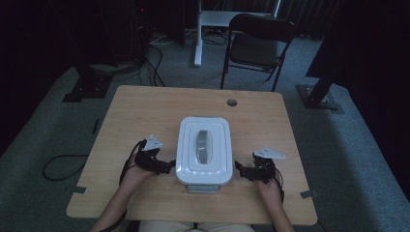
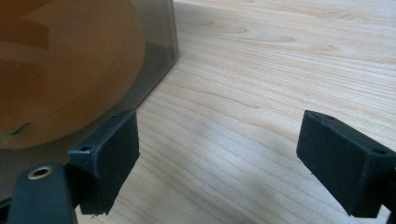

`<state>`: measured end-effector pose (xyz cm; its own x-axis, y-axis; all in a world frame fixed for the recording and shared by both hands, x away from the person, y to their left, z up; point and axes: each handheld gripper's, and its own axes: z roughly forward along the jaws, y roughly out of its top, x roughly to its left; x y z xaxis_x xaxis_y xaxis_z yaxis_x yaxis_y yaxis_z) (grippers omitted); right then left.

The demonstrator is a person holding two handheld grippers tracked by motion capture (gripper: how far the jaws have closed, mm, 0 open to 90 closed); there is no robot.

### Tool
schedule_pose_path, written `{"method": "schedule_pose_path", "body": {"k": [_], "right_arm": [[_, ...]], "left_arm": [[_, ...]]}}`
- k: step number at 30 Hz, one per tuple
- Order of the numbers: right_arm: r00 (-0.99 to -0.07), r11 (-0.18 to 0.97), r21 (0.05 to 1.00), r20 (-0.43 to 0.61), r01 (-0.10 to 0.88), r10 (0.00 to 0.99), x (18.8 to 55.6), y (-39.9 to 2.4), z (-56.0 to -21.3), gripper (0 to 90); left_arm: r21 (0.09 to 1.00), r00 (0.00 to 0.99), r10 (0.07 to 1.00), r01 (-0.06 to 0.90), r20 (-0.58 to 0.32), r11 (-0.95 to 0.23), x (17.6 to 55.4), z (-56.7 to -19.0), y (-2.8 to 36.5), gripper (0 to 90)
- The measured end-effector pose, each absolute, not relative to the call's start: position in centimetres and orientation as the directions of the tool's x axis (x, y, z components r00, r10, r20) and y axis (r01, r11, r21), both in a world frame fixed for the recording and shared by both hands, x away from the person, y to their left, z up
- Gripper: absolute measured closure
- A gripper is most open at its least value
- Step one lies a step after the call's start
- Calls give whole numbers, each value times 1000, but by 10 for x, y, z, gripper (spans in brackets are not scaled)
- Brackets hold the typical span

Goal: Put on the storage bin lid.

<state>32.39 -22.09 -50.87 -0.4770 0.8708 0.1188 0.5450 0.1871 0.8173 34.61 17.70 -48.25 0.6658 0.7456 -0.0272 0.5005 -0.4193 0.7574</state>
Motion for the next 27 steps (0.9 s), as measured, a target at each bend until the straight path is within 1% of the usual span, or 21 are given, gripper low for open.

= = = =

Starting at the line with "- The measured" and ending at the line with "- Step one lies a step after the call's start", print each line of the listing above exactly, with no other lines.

- The measured end-effector pose, each absolute, not relative to the call's start: position in centimetres and orientation as the directions of the tool's x axis (x, y, z components r00, r10, r20) and y axis (r01, r11, r21), both in a world frame fixed for the recording and shared by both hands, x away from the person, y to their left, z up
- Gripper: absolute measured closure
- A gripper is most open at its least value
- Step one lies a step after the call's start

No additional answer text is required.